For to-night! At last the patient months of waiting were over and it had all narrowed down to this. To-night I should win or lose all that made life worth living; and the fast taxi that took me back to Richmond within twenty minutes of receiving the telegram, carried a man singing.

CHAPTER TEN

The wind was getting up on Richmond Hill and masses of cloud were scudding from the South and obscuring the light of the moon, when at about half-past nine a small, well-appointed motor coupé drew up in front of the great gate at the tower inclosure.

The small closed-in car was painted dead black, the man who drove it was in livery, and a professional-looking person in a fur coat stepped out and pressed the electric button of a small door in the wall by the side of the huge main gates. In his hand he had a little black bag.

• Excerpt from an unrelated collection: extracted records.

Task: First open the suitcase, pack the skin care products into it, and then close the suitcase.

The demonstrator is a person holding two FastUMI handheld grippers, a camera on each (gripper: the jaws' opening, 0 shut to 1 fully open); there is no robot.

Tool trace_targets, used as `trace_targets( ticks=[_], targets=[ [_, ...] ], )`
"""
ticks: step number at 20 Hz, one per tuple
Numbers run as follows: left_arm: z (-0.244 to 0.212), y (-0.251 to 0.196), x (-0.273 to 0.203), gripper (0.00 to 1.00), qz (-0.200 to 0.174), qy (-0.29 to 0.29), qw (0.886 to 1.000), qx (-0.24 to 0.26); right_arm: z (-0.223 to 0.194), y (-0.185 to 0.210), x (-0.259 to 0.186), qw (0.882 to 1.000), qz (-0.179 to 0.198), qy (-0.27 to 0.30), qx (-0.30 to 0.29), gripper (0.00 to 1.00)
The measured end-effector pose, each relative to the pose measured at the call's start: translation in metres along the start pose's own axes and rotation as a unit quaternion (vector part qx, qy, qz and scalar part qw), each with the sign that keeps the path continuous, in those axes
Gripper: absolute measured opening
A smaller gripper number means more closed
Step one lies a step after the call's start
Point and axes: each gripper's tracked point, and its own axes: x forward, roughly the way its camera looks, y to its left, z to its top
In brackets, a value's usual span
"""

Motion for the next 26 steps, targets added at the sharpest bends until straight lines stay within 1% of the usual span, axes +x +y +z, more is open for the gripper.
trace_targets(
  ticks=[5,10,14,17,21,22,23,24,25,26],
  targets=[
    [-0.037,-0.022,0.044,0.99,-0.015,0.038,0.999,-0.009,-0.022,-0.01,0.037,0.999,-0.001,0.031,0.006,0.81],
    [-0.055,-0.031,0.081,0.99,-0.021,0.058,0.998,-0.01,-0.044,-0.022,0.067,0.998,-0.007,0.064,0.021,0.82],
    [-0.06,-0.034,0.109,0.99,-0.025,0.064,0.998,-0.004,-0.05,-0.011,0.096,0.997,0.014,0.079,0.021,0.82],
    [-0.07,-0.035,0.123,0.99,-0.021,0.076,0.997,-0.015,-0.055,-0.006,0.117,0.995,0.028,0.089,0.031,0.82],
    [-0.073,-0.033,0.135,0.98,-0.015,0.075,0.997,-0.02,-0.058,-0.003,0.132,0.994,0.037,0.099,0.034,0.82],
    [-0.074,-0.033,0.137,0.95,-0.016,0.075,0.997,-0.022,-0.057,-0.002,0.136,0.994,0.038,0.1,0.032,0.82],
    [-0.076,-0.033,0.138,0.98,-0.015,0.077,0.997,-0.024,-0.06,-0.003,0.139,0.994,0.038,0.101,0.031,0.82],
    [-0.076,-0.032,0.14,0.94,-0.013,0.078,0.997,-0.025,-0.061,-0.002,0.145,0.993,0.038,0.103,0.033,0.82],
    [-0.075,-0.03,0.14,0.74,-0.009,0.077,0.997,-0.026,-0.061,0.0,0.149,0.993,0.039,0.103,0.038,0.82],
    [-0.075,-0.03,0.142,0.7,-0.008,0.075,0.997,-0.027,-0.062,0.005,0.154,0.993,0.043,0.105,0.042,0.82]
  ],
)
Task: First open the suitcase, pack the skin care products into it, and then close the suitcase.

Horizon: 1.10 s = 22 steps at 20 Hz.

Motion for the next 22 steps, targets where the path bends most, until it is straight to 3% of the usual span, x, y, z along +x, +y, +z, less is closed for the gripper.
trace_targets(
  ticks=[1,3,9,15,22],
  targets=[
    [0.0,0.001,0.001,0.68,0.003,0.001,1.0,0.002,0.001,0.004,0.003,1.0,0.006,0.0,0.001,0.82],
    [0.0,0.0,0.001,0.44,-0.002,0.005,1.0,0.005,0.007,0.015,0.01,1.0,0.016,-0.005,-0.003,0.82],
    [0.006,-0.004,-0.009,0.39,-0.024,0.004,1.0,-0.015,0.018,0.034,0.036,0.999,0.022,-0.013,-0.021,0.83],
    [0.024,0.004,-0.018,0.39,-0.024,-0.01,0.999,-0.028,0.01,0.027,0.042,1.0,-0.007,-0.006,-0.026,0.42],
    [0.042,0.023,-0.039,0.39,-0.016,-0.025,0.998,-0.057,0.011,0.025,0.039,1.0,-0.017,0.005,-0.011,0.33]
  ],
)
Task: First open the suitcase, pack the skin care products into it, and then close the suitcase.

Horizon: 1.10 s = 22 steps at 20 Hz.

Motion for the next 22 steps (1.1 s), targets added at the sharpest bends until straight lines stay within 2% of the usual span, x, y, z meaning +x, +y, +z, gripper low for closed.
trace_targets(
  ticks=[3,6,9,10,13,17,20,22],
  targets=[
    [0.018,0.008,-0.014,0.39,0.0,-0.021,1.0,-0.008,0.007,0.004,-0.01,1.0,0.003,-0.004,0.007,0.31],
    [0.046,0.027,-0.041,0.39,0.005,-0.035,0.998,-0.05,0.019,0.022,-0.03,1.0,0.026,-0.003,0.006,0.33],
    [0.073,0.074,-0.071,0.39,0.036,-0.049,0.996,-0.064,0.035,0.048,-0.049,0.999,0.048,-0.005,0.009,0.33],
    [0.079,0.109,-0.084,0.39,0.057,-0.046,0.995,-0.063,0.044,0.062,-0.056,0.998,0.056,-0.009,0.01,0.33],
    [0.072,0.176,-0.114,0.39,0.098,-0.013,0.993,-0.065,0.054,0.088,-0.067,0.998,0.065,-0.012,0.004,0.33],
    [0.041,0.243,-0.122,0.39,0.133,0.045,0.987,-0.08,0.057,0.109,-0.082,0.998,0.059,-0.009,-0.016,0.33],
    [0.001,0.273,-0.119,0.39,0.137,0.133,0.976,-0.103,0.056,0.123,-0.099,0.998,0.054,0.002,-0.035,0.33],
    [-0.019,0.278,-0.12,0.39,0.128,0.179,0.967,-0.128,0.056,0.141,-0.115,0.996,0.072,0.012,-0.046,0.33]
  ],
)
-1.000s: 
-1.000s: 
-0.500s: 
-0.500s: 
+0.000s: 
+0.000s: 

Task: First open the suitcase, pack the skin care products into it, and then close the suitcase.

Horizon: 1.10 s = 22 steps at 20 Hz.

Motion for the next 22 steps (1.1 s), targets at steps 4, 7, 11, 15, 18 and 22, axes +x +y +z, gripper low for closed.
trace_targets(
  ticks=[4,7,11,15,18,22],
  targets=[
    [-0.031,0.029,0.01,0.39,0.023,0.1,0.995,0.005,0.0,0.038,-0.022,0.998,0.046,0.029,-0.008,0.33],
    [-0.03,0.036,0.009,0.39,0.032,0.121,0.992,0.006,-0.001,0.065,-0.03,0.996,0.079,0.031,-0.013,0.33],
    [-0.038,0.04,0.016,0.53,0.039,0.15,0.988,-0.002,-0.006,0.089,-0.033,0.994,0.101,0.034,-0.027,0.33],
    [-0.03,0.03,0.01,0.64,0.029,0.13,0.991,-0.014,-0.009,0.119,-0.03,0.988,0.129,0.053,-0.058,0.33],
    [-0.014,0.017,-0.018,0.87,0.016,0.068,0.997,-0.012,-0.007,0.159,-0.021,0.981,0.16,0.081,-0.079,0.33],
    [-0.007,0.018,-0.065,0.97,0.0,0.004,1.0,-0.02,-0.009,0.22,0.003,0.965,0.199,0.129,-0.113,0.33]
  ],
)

In a moment the door opened a few inches and a large, saffron-colored, intelligent face could be seen in the aperture.

"The doctor!" said the gentleman from the coupé. The door opened at once to admit him.

He turned and spoke to the chauffeur.

"As I cannot tell you how long I shall be, Williams," he said, "you had better go back to the surgery and wait there. I have no doubt I can telephone when I require you."

The man touched his cap and drove off, and the doctor found himself in a vaulted passage, to the right of which was a brightly lit room. Standing in the passage and bowing was a gigantic Chinaman, Kwang-su, the keeper of the gate, in a quilted black robe lined with fur. The man bowed low, and a second Chinaman came out of the room, a thin ascetic-looking person.

"Ah, Dr. Thomas!" he said, "we've been expecting you. I am secretary to Mr. Morse. Perhaps you will come this way."